Close Encounters of the Fey Kind

I was but a wee tot when I first watched Close Encounters of the Third Kind. Less than ten, I believe.

I don’t remember much of that first viewing, and what I do remember has been jumbled up and confused with a lifetime of parody and homage. I don’t think I was much taken by the film – my mind already polluted by George Lucas and his own brand of aliens and starships.

‘What’s so wondrous about aliens?’ I must have thought. Why, look: here’s a cantina full of them; there’s a walrus man at the bar, an alien grey is playing saxophone. So what?

Simply, the magic – the wonder – was not there.

Upon rewatching Close Encounters as an adult, and as a veteran of science fiction, I found myself run aground by a different, yet similar wonder-sap. As an adult, I did as any sensible adult would do: I attempted to understand and explain the extraterrestrials’ motives and actions.

This is certainly the expectation of the modern sci-fi movie, such as the excellent Arrival, where the aliens follow a certain logic, a logic that can be understood, even if their reasoning is not readily apparent. Aliens are intelligent creatures, intelligent enough to visit the stars – ergo they have plans, dreams, ambitions. They are people, like us, if in a different shape, and can be understood in those terms.


When watching Close Encounters of the Third Kind, you may have a bevy of questions – why return the airplanes, the SS Cotopaxi? Why are UFOs cruising around the midwestern United States? Why do the aliens want Jillian’s child, and to such a degree that they are willing to invade the Guiler home? And why Devils Tower?

If you fixate on answering these questions you will inevitably be disappointed. You will receive no answers – for Close Encounters of the Third Kind is not that type of movie. Indeed, it is not a science fiction movie at all, and does not abide by the rules of the genre.

It is fantasy. It is, in every way that counts, a fairy-tale.
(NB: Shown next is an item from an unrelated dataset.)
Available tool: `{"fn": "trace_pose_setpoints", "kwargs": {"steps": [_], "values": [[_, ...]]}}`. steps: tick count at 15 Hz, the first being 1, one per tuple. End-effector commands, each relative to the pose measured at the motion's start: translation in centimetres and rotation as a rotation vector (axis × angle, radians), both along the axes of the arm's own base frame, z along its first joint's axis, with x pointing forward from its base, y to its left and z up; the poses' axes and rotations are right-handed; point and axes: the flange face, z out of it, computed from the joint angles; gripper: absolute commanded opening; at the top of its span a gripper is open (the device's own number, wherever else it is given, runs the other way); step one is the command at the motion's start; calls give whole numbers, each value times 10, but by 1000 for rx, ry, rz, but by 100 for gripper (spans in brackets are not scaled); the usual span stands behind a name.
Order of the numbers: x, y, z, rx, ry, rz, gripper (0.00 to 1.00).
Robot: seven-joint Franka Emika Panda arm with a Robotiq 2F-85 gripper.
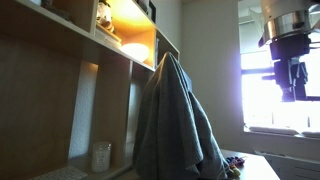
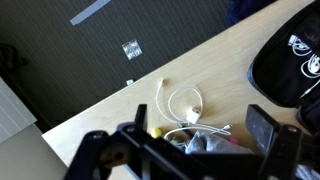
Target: Pick the white cable near the string of beads and put it in the case
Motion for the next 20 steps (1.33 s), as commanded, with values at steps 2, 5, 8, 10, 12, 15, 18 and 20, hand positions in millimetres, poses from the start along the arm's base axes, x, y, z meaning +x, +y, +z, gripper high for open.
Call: {"fn": "trace_pose_setpoints", "kwargs": {"steps": [2, 5, 8, 10, 12, 15, 18, 20], "values": [[46, -21, -19, -7, 48, -62, 100], [66, -34, -31, 0, 71, -88, 100], [86, -46, -42, 6, 75, -122, 100], [98, -55, -48, 12, 65, -141, 100], [108, -62, -53, 23, 59, -159, 100], [123, -73, -58, 55, 26, -193, 100], [133, -83, -59, 66, -14, -257, 100], [137, -91, -61, 49, -25, -304, 100]]}}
This is made almost as explicit as explicit can get in the film’s final act – when we finally get a proper look at the aliens. At first a gangly fellow, a grey with exaggerated limps and a vaguely aquatic appearance, emerges from the light of the alien’s mothership. He is the leader. He is alien, and exciting, if mundane – he is exactly what you’d expect from the pilot of a flying saucer.

But then emerge after him a group of smaller aliens, about two dozen of them – played by children with alien masks – ready to select the lucky humans who will accompany them to the stars. Are these aliens the lanky fellow’s offspring, or merely a diminutive race?

But this is when the fantasy becomes apparent, when our rapt attention becomes revelation. Diminutive – like the fey. These are not aliens at all, these are fairies, sprites, creatures from the fairy realm, the unseen land.

The kidnappings and luring, the dancing lights, the playful music. This is classic fairy behavior.

And this is when you realize, all your silly questions, attempting to unravel the aliens’ logic and motives – it was all for naught. The fey are inscrutable. They live by rules and magics unknown and unknowable to us. To try and understand is to invite madness, even death.

The magic of Close Encounters of the Third Kind (as a movie) is in the magic of the aliens, the unknowable magic of fairyland, of imps and will-o-wisps and Peter Pans.

More than any other movie I’ve seen, Close Encounters is dependent on this movie magic – on being absorbed by the screen so fully and completely that you do not ask logical questions. You must become fully immersed in the illusion of the screen – in the illusionary magic cast by the faeries.

To ask questions of the movie – of the fey – is to break the illusion.